I call them “rule of law” foul calls, because they are in accord with clearly defined standards for a foul call. In contrast, in the “good ol’ days” referees used to think: “I’m not going to let a foul call determine the outcome of this playoff game in the decisive moments.” So unless the defender really slugged the guy, or whacked his hand down when shooting, the refs would “let them play,” and the chips would fall as fate determined.
But Wednesday night I saw three critical foul calls (across two games) in the closing moments that were all “marginal fouls.” They were, in my opinion (and in the opinion of former referee Steve Javie), all legitimate foul calls. But just barely, and I am pretty sure that none of them would have been called fifteen years ago, or maybe not even five years ago. Bumping into a guy after he already missed his shot and the clock ran out? Is it a foul objectively speaking? Yes. Should it be called? Well…
The case against rule of law fouls is that games decided by the referees have less legitimacy, and that in turn hurts both the legitimacy and the popularity of the league. Even if it was “objectively a foul,” the fans either don’t know that, were unwilling to recognize that, or they may, like I, favor the good ol’ days when fouls were called less objectively and also less frequently in the closing moments of close games.

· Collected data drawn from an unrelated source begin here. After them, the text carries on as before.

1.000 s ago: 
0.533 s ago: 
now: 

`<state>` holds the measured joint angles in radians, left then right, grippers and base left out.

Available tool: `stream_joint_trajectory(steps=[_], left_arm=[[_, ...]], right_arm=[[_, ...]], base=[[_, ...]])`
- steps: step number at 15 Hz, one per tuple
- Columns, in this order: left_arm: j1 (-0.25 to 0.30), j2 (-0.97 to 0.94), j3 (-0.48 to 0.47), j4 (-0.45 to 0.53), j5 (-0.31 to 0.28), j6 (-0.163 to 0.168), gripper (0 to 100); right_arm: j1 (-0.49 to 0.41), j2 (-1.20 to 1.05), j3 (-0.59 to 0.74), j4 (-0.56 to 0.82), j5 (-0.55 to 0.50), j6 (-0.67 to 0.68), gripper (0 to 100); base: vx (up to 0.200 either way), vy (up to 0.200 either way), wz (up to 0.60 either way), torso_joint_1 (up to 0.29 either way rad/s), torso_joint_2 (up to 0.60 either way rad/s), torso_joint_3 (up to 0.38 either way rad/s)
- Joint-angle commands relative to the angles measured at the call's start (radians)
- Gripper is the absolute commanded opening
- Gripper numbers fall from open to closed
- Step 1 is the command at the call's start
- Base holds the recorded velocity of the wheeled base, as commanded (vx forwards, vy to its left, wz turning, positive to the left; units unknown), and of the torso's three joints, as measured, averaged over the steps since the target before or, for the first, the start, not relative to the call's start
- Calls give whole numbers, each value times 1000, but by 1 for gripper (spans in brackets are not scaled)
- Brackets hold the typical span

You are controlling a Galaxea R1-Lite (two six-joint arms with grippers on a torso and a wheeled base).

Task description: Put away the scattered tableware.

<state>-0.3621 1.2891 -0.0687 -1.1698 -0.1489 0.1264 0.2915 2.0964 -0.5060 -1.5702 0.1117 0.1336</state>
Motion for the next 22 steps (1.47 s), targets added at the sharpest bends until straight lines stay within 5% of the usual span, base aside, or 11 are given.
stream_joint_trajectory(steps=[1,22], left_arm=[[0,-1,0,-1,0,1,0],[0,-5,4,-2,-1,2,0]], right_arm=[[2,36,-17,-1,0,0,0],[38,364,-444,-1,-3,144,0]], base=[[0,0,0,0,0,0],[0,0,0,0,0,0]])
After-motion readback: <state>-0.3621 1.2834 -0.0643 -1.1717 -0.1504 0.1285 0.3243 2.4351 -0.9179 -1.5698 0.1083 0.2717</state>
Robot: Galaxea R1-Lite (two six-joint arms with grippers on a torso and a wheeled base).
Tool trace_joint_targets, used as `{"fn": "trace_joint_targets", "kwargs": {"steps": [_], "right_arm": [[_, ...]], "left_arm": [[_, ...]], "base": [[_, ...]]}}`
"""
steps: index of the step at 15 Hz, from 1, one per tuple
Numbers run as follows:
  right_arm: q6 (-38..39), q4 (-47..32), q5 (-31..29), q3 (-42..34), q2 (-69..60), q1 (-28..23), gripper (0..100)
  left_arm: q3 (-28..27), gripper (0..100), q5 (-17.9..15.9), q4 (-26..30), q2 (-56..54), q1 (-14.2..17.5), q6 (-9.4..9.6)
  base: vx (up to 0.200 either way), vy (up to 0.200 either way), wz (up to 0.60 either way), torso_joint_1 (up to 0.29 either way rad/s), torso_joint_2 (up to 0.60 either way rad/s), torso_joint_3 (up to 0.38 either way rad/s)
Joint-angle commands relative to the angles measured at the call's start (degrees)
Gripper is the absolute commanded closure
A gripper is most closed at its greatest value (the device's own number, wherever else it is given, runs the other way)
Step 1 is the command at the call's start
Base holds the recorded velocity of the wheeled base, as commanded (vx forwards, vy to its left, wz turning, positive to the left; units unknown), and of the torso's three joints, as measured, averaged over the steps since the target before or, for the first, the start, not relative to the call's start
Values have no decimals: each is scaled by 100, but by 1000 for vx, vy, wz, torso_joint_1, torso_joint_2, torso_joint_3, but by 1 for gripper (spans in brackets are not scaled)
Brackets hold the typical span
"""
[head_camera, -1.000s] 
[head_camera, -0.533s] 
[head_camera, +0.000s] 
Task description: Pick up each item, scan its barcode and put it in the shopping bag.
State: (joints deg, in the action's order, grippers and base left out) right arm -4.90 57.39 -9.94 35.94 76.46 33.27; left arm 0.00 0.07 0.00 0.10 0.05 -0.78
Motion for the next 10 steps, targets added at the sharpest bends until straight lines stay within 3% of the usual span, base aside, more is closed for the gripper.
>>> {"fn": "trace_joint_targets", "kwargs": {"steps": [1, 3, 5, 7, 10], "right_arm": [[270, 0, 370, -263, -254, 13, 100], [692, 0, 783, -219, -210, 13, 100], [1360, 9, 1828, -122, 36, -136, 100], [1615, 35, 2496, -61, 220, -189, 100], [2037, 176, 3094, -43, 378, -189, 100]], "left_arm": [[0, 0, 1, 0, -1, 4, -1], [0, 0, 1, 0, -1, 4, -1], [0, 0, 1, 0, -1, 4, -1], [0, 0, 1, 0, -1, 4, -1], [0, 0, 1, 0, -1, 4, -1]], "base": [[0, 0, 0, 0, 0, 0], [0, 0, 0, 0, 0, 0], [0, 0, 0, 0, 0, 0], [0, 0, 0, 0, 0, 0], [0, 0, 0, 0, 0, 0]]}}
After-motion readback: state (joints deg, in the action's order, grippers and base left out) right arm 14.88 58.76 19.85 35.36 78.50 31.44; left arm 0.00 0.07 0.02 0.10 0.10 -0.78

The case in favor of rule of law foul calls is that replays and social media make the truth easier to determine, and place extra burden on the refs to appear fair and consistent over time, to protect the legitimacy and popularity of the league. Furthermore, the heightened salience of racial issues encourages a more consistent standard to limit charges of discrimination, whether those charges are founded or not. It is more defensible to always call the same play the same way, regardless of the clock or the closeness of the score, which are ultimately somewhat subjective standards (just how close does the game have to be?).
So I recognize that rule of law foul calls may now be necessary, even if I do not myself prefer them.
One relevant point here is that with better recording and a wider dissemination of the recordings, the NBA has in fact moved much closer to the rule of law.
So it can be done, and perhaps others can do it too. Just like the spit testing.
Addendum from the comments: “The real reason must be gambling – they want gambling on the NBA to be legitimate, and this causes a lot of problems if the refs have a lot of latitude to make choices. The NBA has had problems with this.”